TikTok videos with health information about monkeypox often offer incomplete and inaccurate information: This is the harsh verdict of a medical analysis published in the journal "BMJ Global Health". In it, the international team warns against misleading content and that it could also hamper efforts to prevent and manage disease outbreaks. Guidelines for health information in social networks or official institutions such as the Robert Koch Institute are all the more important. In addition, more doctors should step in front of the camera.

Specifically, the study authors used twelve corresponding hashtags to search for relevant TikTok videos that had been uploaded on monkeypox (Mpox) from January 1 to August 11, 2022. At that time, relatively little was known about the infectious disease caused by a virus and usually taking a mild course. Of the almost 2,500 hits, the medical professionals concentrated on those in English and with educational content, so that in the end 85 clips were available for analysis.

Validated instruments for evaluating health information, including the Discern criteria for good patient information and the quality criteria of the "Journal of the American Medical Association" (Jama), which include reliability, plausibility, transparency and usefulness, served as quality criteria. In both cases, the videos scored slightly less than half the overall score on average.

Basically, according to the doctors, health-related content on TikTok met with a high level of public interest. In fact, the analyzed monkeypox videos, which averaged 78 seconds, each received an average of 11,015 likes, 211 comments, and 693 shares. Most TikToks came from doctors and science communicators (43.5 percent), followed by lay people (35 percent), nurses and other healthcare workers (13 percent), and representatives of institutions (8 percent).

Taking the Discern and Jama criteria into account, the study authors conclude that the overall quality of the information in the TikTok clips was poor.

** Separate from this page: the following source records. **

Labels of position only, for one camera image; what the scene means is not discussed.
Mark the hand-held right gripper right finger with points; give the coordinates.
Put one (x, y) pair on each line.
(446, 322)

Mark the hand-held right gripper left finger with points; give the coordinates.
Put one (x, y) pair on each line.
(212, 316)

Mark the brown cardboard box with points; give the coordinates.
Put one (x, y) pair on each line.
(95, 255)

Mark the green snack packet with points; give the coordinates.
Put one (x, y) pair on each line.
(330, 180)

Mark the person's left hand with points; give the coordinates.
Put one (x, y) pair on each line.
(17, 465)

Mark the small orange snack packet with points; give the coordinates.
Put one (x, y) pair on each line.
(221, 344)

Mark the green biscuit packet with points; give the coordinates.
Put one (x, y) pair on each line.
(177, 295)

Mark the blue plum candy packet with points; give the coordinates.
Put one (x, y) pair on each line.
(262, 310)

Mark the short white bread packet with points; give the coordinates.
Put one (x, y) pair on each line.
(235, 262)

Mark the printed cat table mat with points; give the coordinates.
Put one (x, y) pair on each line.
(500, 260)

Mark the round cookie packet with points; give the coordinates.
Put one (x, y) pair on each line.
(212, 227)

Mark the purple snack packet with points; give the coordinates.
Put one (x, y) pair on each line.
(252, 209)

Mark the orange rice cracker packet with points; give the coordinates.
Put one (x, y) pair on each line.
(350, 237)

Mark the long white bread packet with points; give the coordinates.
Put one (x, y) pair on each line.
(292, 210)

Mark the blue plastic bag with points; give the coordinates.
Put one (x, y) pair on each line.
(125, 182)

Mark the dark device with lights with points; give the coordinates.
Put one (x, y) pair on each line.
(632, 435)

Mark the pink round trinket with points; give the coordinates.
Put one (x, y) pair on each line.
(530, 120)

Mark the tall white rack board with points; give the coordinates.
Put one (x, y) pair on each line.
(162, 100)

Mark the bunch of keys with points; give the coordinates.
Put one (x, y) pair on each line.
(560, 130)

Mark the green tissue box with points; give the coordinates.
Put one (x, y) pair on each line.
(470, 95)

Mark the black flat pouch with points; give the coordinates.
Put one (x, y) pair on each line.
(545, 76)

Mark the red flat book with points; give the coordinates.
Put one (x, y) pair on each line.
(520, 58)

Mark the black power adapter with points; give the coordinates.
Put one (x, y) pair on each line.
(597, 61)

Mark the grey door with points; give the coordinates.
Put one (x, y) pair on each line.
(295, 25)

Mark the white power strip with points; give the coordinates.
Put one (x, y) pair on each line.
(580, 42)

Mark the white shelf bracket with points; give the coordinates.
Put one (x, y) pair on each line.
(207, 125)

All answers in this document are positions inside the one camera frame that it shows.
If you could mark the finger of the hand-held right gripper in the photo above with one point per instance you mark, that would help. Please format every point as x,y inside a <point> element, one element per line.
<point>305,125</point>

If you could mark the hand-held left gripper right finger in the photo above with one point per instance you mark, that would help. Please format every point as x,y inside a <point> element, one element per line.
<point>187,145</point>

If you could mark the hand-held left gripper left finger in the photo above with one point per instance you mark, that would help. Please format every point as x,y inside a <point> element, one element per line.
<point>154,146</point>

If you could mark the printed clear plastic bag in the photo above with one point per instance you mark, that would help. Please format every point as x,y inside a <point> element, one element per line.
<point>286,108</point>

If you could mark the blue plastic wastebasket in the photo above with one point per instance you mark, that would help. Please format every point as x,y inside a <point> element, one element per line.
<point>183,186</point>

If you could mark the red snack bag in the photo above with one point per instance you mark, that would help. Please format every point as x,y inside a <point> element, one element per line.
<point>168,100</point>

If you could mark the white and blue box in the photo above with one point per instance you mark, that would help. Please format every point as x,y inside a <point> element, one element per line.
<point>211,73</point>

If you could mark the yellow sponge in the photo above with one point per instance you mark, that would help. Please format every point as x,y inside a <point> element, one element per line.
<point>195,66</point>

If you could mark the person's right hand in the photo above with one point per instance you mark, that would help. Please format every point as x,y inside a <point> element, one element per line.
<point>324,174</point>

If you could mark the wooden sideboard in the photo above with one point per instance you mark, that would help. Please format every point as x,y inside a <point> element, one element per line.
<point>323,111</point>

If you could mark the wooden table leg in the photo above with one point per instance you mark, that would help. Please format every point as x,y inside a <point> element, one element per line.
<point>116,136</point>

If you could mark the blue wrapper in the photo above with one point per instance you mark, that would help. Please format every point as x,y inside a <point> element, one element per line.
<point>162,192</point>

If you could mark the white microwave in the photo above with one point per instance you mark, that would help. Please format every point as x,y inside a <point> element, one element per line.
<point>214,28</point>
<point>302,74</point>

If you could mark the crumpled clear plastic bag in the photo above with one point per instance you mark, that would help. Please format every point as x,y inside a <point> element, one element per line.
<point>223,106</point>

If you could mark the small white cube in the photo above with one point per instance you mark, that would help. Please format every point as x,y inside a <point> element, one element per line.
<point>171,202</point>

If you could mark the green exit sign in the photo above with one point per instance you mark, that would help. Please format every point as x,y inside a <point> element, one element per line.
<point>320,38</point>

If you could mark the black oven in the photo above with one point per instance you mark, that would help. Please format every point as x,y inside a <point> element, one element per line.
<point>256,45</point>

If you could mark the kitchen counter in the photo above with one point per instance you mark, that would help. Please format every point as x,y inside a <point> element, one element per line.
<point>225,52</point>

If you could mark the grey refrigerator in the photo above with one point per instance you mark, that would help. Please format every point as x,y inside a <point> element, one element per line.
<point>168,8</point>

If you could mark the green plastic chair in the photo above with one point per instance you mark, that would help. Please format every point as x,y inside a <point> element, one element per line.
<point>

None of the videos examined met all of the Jama criteria. However, some videos portray selected aspects of the disease in an unbiased and reliable manner, they write.

Unsurprisingly, the overall rating revealed the highest quality of information for videos produced by physicians and science communicators, followed by TikToks by institutional users and nursing staff. The lowest scores were for content produced by amateurs.

The researchers themselves acknowledge several limitations of their findings, including the relatively short study period, the fact that the Discern and Jama instruments were originally developed to assess website information, and the fact that relatively little was known about the disease , when the videos were made. In addition, the study did not evaluate how the limited video length on TikTok could have affected the quality. It is a challenge to adequately cover all health information with a TikTok video, they admit. In addition, the study could not answer how the clips psychologically affected the viewers and their behavior.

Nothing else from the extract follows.